**TASK PROMPT:** Quote the entries below from the line with "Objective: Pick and" through the line with "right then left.", both ends included, and only those lines.

**SUPPLIED INFORMATION:**
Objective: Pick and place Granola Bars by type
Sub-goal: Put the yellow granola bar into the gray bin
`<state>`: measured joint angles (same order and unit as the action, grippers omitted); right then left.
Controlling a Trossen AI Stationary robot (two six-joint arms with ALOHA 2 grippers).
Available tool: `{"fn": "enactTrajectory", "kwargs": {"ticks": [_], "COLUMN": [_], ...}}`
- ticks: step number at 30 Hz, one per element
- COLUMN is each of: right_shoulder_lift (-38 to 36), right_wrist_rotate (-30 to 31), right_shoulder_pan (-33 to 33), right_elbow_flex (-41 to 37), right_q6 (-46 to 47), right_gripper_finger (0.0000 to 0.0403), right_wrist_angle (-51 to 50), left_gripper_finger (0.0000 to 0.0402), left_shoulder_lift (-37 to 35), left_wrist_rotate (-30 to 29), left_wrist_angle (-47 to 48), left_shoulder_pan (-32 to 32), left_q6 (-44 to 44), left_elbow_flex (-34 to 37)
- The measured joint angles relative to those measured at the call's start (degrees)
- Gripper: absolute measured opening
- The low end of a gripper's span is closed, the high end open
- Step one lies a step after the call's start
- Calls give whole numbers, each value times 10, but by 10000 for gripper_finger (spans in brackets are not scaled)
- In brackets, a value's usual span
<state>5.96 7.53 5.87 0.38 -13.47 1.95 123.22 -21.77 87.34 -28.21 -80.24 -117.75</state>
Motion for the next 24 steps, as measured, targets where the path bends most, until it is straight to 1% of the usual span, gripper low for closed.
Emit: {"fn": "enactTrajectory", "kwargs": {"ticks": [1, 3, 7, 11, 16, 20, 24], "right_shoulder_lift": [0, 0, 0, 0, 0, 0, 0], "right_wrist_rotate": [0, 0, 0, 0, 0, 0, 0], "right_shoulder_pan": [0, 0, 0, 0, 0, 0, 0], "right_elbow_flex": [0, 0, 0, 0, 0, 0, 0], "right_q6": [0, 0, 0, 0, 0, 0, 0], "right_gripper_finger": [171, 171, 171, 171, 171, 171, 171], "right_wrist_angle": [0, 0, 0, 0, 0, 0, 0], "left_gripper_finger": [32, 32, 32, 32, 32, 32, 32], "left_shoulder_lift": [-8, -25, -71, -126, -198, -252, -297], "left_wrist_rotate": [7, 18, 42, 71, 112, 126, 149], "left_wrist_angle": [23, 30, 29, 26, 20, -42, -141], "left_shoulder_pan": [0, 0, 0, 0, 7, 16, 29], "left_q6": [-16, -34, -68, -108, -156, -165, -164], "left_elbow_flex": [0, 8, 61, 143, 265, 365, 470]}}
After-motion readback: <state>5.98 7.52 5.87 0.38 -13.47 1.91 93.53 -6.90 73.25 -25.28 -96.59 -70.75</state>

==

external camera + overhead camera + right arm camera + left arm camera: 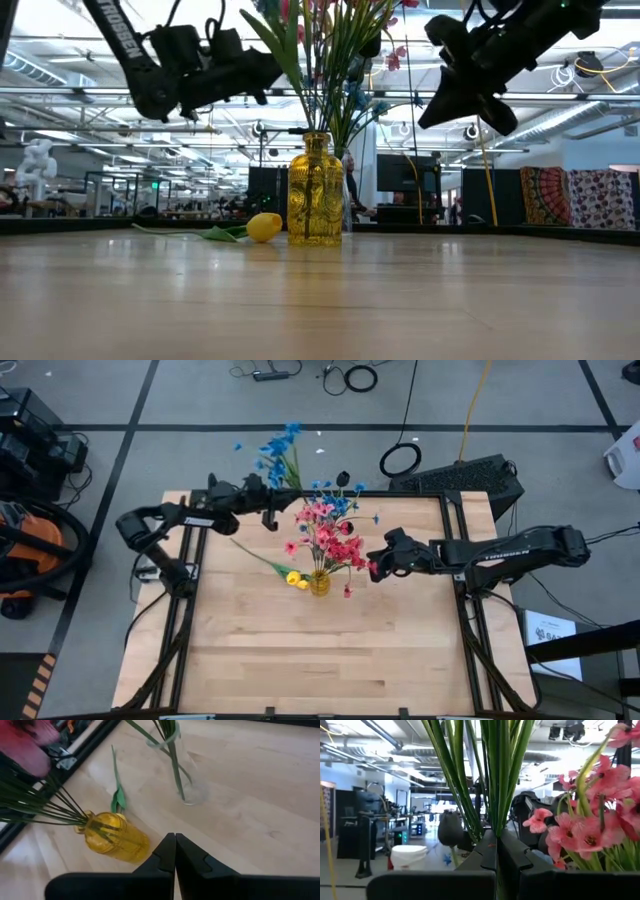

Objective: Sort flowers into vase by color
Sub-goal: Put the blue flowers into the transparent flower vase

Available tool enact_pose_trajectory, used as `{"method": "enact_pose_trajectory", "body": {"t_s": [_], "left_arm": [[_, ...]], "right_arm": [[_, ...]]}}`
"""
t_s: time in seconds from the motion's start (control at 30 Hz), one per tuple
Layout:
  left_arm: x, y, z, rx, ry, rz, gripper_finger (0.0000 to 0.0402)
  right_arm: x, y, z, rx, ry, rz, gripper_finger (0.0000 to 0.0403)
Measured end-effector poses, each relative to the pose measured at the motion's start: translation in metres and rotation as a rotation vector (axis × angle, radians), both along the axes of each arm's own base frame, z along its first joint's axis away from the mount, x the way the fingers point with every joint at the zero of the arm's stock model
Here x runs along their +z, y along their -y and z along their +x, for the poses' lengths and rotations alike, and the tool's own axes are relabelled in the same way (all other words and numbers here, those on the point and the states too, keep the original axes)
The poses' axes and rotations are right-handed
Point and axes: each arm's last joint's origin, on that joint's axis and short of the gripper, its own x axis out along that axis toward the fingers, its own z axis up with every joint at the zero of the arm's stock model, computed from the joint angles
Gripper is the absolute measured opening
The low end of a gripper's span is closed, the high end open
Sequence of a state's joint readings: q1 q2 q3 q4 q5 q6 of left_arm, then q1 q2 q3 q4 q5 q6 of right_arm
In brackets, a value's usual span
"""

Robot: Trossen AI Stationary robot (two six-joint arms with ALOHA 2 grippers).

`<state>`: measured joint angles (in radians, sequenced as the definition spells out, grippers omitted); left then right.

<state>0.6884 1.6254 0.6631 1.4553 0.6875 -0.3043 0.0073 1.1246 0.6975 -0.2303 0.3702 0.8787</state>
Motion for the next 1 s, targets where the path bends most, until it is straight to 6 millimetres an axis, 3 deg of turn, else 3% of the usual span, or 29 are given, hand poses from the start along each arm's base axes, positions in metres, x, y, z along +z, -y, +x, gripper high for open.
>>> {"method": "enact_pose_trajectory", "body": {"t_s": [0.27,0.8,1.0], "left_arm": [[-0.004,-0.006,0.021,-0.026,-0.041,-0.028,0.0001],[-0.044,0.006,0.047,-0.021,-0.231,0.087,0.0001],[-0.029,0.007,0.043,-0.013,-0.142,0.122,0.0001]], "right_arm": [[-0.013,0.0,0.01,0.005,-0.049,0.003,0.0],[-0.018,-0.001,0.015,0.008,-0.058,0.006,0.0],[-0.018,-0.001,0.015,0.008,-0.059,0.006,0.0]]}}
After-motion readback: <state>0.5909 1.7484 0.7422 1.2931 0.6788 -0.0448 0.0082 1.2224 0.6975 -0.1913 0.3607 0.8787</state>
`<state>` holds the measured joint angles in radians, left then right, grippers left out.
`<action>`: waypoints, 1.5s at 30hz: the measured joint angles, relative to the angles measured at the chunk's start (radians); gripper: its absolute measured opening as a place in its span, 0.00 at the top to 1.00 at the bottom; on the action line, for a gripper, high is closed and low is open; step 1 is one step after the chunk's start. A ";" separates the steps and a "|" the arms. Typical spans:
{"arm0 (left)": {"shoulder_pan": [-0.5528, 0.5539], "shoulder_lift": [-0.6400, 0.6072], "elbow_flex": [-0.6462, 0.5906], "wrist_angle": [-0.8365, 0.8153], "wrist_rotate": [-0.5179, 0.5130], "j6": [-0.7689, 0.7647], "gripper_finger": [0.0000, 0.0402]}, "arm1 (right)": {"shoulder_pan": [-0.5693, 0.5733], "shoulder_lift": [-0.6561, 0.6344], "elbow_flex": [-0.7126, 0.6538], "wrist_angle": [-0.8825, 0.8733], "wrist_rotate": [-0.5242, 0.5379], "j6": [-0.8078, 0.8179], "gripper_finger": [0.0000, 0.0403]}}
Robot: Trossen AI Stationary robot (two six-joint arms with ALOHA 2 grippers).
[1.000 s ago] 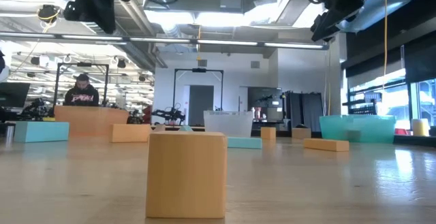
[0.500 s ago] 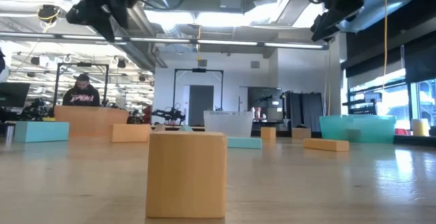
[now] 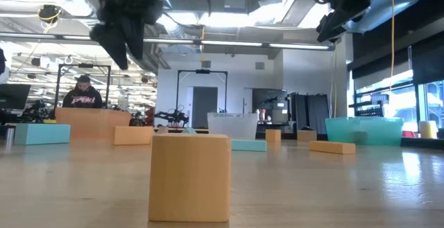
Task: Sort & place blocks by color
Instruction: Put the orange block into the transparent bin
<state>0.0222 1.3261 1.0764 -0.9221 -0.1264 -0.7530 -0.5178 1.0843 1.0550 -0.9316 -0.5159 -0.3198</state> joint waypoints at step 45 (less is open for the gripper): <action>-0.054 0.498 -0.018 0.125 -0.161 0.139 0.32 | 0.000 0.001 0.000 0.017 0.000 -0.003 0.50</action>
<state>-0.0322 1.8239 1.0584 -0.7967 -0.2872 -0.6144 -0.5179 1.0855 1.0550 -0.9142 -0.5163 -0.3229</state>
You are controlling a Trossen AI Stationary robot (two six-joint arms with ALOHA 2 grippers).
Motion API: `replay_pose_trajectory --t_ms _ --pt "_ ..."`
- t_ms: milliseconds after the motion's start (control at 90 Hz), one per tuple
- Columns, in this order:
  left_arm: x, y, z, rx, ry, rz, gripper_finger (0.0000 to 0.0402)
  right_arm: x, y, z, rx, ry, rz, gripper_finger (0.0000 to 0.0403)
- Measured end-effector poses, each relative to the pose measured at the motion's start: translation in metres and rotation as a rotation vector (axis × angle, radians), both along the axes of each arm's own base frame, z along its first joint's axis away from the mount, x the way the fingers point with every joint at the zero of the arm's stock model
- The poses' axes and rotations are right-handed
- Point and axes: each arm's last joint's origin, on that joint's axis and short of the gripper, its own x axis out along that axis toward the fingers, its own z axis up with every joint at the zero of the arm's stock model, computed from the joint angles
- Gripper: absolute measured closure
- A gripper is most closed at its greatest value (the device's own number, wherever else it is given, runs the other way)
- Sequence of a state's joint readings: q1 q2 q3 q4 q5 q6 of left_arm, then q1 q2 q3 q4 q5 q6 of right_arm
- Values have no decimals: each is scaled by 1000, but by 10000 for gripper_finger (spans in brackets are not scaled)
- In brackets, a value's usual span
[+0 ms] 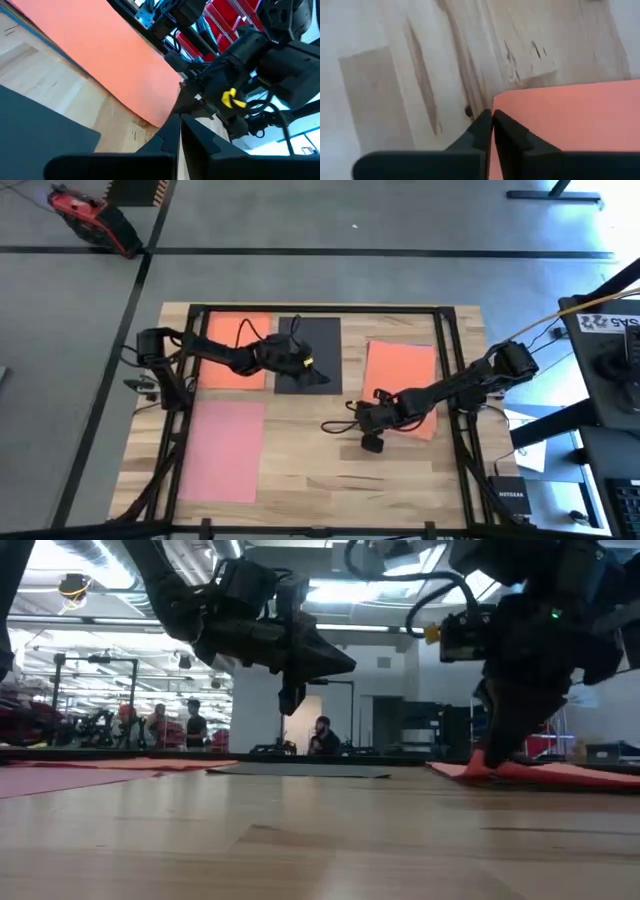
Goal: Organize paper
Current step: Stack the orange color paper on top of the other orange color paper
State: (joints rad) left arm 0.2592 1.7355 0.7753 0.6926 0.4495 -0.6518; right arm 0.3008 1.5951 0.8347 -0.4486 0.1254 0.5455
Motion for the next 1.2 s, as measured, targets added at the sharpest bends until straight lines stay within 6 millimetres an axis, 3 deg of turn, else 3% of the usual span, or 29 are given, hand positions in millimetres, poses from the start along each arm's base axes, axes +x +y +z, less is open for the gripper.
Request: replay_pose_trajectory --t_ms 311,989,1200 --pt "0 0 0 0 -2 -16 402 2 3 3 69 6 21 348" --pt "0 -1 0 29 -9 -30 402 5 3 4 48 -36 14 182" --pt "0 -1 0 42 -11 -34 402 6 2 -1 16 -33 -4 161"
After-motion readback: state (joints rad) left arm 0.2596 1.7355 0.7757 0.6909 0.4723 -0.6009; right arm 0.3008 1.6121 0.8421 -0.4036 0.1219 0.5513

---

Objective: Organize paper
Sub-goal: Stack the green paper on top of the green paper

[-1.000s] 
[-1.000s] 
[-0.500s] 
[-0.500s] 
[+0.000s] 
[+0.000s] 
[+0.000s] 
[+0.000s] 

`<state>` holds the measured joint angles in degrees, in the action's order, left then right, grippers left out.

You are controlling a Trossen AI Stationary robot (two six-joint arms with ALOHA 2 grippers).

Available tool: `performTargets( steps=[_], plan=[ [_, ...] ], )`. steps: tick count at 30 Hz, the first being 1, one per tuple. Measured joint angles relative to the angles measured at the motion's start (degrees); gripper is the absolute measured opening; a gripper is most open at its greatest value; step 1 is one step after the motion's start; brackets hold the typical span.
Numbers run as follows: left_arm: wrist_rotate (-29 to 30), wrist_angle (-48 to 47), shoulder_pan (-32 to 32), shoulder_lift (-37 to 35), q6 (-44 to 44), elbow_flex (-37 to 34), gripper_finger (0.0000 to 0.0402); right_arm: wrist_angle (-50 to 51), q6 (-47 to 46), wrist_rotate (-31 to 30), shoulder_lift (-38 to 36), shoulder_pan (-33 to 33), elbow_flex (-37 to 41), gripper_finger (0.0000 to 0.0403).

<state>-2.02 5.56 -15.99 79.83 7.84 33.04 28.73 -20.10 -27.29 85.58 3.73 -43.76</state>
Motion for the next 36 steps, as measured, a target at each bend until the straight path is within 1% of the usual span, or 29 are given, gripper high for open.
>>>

**ANSWER:**
Objective: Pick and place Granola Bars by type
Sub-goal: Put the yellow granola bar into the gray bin
`<state>`: measured joint angles (same order and unit as the action, grippers omitted); right then left.

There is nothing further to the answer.